Below is a listing. Set down exactly the lines from the one containing "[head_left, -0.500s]" through the one containing "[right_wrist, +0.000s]", both ends included, and leave out the rest.

----------

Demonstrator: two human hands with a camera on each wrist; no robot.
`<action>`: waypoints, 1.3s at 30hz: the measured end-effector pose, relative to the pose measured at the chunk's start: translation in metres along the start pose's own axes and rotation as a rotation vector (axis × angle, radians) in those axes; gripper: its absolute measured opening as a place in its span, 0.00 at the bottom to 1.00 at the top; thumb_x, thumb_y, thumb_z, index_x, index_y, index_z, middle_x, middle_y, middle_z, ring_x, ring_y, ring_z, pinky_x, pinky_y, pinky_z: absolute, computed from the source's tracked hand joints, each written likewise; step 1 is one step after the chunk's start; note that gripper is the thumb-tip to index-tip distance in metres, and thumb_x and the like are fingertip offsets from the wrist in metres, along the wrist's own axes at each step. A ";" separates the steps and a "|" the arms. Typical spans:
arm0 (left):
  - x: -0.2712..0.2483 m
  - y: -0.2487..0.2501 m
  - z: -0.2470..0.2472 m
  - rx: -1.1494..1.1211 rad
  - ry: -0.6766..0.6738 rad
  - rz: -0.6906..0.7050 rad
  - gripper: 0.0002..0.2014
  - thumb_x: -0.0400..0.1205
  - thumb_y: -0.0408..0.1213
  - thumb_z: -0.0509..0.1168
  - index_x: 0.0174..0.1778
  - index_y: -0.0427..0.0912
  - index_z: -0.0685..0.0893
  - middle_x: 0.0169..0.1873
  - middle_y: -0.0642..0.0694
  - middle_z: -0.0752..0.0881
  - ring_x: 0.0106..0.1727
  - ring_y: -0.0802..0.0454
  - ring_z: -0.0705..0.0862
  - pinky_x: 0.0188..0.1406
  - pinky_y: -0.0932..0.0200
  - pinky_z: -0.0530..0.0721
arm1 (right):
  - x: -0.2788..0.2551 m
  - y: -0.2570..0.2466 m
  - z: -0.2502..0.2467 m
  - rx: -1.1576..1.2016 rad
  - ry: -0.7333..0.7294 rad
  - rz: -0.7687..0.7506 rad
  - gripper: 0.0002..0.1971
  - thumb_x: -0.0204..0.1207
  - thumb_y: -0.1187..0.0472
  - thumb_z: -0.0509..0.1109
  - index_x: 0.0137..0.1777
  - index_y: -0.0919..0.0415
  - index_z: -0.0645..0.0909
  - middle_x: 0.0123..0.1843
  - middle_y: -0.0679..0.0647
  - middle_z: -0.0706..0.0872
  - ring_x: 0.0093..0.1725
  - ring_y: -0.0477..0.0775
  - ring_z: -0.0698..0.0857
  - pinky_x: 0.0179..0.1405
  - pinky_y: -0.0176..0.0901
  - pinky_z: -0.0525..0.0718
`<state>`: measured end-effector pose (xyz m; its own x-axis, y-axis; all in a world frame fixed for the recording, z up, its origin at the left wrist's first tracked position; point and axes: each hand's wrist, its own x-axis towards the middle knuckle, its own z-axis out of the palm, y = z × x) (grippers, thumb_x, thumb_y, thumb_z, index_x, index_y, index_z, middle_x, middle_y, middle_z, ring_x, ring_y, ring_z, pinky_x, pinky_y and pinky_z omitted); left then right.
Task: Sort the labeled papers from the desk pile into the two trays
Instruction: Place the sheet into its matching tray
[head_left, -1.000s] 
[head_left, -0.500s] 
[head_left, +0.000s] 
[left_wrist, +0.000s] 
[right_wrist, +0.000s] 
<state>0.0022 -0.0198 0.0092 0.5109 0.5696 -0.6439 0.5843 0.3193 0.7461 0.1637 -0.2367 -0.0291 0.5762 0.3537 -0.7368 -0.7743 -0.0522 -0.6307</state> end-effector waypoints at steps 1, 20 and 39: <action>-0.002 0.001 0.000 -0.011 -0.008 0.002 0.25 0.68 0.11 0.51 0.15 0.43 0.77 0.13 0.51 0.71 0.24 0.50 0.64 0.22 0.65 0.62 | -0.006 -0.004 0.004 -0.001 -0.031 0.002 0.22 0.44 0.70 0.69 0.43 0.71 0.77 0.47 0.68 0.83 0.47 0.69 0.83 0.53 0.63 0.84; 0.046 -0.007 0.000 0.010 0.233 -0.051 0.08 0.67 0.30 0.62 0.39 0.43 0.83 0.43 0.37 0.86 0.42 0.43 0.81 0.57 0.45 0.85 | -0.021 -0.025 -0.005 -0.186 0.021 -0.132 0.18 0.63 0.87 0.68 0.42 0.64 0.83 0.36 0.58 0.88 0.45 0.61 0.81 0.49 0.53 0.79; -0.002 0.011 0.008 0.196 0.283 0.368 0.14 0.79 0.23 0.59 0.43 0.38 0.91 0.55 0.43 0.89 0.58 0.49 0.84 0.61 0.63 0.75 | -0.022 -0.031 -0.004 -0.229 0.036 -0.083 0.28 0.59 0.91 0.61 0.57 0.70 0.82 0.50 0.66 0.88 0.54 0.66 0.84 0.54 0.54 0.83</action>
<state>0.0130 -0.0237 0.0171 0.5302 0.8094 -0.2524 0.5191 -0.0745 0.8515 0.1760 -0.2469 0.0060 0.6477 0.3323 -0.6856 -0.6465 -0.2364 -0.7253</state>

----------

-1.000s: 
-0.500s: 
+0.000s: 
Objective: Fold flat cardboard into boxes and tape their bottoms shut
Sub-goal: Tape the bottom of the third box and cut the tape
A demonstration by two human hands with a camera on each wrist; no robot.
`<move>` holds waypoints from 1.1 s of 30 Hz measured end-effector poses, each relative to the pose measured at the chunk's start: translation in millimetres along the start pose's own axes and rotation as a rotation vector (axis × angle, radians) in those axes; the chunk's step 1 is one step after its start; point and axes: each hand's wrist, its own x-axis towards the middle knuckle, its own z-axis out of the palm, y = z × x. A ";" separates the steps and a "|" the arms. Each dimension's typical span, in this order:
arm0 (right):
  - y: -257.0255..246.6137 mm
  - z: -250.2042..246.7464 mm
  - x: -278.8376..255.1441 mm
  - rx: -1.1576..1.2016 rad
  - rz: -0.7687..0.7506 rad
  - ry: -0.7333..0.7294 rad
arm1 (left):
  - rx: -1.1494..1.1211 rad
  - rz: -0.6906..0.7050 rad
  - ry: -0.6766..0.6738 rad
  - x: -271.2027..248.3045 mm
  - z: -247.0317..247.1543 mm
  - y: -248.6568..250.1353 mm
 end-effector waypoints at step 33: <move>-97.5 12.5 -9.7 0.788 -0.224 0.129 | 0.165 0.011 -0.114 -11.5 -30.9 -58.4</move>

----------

_Solution for this problem_.
[head_left, -0.500s] 
[head_left, +0.000s] 
[left_wrist, +0.000s] 
[right_wrist, +0.000s] 

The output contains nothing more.